Eleven well-trained male endurance runners and triathletes participated in this study [mean ± SD age: 31 ± 6 years; height: 1.8 ± 0.6 m; body mass: 72.1 ± 10.2 kg; peak oxygen uptake (VO2peak): 63.0 ± 4.4 ml kg−1 min−1]. Determination of the sample size was attained via a power analysis using customised computer software (GPOWER Version 3.1.5, Department of Psychology, Bonn University, Bonn Germany), with data from previous investigations that measured similar variables (Badenhorst et al. 2014). The power analysis suggested a sample size of 10, for an expected power of 0.89 with an alpha level of p ≤ 0.05. The experimental protocols were approved by the University of Western Australia’s Institutional Review Board, conforming to the Declaration of Helsinki on the use of human subjects. All participants were informed of the study protocols, requirements, benefits and risks and informed consent was obtained prior to the commencement of the investigation. Volunteers who presented with food allergies (e.g. lactose intolerance, nuts, celiac disease) or compromised iron stores (serum ferritin <30 µg L−1: see Peeling et al. 2014) were excluded from participation.

Experimental overview

All participants completed three separate testing sessions at the exercise physiology laboratory of the School of Sport Science, Exercise and Health, at the University of Western Australia. The preliminary testing session served as a familiarisation trial for the participants to become accustomed to the laboratory environment and the equipment to be used during the subsequent experimental trials. The preliminary session concluded with a running-based graded exercise test (GXT) to exhaustion, used to determine each individual’s peak oxygen uptake (VO2peak). The velocities corresponding to 60 and 85 % of VO2peak were then used to set the warm-up and interval running speed, used in the two subsequent experimental interval running sessions.
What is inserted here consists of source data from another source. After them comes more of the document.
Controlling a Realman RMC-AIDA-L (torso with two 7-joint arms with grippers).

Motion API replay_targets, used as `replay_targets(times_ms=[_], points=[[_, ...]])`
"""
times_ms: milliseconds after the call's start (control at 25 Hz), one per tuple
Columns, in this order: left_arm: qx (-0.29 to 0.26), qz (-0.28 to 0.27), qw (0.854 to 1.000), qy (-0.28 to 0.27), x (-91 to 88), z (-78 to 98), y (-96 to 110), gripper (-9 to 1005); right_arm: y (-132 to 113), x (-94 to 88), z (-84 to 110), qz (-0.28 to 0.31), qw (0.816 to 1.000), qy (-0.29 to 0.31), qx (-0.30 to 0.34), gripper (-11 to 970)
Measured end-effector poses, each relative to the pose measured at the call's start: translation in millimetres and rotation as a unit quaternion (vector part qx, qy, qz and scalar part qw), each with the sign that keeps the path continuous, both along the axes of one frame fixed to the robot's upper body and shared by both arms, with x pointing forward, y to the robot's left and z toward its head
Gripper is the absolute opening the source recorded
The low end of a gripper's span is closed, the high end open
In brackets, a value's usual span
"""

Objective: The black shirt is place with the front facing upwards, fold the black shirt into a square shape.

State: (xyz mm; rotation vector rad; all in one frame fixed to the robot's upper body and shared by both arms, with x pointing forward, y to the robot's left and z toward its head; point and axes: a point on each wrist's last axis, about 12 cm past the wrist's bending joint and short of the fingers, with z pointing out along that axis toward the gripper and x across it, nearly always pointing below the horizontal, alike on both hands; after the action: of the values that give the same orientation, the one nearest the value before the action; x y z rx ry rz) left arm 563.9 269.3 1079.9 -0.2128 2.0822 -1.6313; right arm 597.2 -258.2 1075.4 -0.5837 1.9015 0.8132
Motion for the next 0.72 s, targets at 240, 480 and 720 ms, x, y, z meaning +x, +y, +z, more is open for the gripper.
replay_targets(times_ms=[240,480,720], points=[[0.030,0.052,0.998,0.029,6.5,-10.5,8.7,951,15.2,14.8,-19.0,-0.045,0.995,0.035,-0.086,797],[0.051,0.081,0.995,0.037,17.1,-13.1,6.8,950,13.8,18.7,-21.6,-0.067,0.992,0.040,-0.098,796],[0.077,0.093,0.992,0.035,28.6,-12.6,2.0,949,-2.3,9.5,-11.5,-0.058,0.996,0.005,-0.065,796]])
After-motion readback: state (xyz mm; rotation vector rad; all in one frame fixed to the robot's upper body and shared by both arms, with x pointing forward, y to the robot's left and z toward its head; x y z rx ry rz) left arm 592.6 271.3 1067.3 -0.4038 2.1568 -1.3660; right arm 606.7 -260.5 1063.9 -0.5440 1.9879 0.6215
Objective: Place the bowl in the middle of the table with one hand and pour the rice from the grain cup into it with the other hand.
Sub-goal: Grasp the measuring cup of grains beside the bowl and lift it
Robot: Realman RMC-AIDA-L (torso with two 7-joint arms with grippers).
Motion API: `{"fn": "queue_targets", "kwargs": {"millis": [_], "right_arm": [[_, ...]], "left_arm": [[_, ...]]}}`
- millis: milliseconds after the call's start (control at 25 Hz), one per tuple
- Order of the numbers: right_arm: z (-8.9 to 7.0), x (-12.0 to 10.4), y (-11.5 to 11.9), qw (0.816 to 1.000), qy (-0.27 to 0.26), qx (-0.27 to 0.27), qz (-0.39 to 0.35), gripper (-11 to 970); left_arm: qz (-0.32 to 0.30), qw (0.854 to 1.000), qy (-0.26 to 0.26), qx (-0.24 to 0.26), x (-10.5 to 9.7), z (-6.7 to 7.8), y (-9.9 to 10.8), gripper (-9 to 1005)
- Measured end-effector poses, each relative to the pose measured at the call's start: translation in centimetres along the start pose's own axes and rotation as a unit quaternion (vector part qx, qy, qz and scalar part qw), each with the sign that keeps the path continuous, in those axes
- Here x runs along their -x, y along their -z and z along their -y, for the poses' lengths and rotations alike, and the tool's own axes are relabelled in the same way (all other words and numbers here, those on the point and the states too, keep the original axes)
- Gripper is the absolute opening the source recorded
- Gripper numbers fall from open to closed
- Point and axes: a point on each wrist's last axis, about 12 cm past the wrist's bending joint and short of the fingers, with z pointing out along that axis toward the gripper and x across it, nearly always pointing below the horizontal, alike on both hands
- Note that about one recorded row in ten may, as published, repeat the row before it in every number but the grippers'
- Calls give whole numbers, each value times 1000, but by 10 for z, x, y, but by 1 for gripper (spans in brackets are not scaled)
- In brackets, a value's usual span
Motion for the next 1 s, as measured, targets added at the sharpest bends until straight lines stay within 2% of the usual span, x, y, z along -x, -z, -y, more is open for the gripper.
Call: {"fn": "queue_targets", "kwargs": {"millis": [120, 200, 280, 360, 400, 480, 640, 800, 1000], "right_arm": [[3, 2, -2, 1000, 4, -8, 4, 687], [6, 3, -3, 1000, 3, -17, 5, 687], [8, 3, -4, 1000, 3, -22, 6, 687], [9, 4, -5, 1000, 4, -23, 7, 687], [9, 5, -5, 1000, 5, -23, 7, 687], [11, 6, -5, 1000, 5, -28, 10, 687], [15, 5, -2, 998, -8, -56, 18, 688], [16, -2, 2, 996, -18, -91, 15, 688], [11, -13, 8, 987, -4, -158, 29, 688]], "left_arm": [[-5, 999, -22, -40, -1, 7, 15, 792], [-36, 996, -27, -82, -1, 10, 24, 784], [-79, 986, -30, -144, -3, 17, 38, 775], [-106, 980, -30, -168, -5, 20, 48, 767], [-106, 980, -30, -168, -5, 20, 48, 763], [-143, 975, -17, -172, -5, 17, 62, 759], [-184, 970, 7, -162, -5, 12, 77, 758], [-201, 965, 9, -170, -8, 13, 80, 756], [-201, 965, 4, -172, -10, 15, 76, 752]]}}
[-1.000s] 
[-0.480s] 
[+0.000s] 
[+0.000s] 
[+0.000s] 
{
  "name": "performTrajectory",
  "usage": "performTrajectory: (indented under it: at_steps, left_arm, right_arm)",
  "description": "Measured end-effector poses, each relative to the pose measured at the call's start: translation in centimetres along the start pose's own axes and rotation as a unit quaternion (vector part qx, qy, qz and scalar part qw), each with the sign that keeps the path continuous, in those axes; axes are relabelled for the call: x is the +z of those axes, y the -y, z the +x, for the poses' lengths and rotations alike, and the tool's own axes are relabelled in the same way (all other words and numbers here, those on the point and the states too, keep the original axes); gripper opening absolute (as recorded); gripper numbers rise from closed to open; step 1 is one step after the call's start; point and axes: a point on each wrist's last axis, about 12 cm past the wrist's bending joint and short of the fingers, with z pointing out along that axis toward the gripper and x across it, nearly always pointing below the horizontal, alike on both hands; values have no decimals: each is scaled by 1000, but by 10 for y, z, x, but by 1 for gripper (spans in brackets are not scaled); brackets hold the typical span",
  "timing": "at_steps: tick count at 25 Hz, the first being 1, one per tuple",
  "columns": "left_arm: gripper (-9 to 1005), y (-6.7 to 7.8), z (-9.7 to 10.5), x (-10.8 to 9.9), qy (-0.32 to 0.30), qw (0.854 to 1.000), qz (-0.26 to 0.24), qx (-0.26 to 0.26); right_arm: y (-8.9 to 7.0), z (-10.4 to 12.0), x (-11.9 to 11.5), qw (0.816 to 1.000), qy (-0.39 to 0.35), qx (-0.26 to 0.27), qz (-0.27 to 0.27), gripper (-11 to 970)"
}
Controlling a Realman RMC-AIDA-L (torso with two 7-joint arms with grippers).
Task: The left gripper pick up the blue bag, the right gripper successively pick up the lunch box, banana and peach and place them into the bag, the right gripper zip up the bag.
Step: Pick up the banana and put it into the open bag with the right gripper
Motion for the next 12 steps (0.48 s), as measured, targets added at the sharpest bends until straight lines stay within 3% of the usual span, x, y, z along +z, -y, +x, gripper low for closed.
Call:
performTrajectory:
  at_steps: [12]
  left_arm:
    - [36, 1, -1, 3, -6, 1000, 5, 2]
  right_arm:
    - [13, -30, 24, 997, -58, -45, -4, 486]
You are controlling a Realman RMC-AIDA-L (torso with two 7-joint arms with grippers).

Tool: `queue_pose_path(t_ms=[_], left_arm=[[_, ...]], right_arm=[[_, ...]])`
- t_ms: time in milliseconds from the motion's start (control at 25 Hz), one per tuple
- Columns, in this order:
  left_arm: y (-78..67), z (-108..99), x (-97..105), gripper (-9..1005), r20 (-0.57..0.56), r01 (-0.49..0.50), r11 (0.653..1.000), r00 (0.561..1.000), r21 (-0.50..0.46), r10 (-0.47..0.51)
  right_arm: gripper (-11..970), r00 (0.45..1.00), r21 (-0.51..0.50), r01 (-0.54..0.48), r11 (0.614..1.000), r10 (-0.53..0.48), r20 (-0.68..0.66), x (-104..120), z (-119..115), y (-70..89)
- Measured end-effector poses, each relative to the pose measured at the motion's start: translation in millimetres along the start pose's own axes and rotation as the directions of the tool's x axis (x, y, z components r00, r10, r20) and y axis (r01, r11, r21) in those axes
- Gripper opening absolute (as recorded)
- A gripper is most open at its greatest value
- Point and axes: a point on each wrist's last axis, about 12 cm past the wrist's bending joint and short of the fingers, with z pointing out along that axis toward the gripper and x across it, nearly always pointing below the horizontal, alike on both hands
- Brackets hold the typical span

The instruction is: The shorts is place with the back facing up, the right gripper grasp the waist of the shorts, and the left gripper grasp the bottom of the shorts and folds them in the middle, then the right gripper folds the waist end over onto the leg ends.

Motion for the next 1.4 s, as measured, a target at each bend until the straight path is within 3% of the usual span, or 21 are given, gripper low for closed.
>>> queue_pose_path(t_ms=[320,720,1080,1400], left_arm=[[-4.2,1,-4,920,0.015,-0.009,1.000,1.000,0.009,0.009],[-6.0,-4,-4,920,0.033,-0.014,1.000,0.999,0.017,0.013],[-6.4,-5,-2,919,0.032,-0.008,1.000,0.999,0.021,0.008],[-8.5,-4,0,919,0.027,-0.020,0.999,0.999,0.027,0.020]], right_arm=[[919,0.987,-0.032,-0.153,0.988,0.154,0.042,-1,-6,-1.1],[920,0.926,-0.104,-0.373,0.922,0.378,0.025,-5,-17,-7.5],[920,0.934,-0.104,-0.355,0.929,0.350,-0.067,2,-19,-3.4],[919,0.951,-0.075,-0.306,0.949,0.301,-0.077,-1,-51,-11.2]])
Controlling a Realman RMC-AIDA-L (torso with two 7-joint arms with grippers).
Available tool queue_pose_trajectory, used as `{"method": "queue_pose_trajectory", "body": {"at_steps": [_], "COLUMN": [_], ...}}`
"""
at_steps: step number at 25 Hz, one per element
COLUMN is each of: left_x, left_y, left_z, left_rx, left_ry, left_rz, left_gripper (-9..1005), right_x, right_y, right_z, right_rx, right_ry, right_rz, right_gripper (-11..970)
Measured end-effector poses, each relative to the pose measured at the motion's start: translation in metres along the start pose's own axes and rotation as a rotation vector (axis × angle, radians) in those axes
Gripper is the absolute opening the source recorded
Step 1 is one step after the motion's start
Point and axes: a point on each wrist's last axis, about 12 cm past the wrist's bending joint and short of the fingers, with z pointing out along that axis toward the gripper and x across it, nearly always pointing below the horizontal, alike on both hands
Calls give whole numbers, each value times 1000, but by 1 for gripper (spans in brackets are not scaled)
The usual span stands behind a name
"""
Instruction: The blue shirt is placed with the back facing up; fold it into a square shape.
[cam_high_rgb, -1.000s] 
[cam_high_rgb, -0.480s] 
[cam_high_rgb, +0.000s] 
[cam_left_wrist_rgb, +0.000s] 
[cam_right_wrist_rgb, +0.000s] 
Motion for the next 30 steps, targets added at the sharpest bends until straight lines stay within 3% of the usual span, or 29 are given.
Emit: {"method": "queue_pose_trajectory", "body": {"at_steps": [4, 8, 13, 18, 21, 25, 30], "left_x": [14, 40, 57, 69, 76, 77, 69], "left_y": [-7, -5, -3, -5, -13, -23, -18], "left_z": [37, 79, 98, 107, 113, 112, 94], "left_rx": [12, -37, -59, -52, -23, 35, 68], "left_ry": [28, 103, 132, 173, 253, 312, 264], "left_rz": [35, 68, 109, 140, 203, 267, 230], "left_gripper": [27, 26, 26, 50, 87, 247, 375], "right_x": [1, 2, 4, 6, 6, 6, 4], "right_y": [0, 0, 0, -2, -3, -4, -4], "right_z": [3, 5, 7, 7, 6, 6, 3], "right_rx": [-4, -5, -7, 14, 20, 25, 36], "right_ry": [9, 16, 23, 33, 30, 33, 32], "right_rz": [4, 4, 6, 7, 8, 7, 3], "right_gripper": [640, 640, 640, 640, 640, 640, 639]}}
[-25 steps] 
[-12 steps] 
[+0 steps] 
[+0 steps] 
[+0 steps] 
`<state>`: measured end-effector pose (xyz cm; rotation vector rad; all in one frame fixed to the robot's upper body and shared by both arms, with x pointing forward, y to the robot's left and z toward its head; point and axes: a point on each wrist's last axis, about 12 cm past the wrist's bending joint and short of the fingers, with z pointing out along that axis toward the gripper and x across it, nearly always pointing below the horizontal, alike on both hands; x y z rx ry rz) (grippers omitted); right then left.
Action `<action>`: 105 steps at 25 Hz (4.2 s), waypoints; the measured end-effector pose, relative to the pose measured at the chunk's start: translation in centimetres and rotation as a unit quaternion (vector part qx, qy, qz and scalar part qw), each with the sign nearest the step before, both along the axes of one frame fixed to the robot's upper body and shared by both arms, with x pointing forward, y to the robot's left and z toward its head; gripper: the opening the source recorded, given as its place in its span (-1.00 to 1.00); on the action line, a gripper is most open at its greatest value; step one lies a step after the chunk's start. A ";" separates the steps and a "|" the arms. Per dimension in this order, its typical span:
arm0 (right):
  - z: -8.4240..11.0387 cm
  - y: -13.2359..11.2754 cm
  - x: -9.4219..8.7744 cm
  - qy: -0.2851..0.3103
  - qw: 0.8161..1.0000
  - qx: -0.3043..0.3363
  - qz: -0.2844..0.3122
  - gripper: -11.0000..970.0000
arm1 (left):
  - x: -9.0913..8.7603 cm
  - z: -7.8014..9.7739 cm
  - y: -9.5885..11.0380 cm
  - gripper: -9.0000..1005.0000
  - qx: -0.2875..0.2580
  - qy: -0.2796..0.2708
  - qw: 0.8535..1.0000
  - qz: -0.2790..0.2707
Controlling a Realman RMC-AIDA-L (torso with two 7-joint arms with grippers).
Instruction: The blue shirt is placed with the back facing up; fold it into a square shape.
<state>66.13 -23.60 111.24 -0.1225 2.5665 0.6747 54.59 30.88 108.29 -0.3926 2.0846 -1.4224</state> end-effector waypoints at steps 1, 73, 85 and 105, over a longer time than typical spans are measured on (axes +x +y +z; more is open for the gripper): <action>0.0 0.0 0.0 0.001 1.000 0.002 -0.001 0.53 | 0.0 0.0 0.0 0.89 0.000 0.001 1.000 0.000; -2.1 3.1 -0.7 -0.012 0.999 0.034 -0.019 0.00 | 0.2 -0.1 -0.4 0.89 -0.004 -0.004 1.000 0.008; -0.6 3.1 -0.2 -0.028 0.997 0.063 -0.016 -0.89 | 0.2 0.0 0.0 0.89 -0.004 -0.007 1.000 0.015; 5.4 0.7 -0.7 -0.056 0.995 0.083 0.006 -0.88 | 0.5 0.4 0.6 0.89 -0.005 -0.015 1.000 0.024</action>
In the 24 h prior to each experimental trial, participants consumed a standardised diet [8 g CHO kg−1 of body mass (BM)], containing 64 % CHO, 13 % protein and 17 % fat, for a total energy content of 14,710 (±1832) kJ. The diet provided was fashioned to the individual’s BM, with pre-packaged food and drinks being supplied to the participants to minimise the amount of preparation required. Dietary compliance was assessed by the participants returning all emptied containers and food delivery bags on the morning of each interval running session.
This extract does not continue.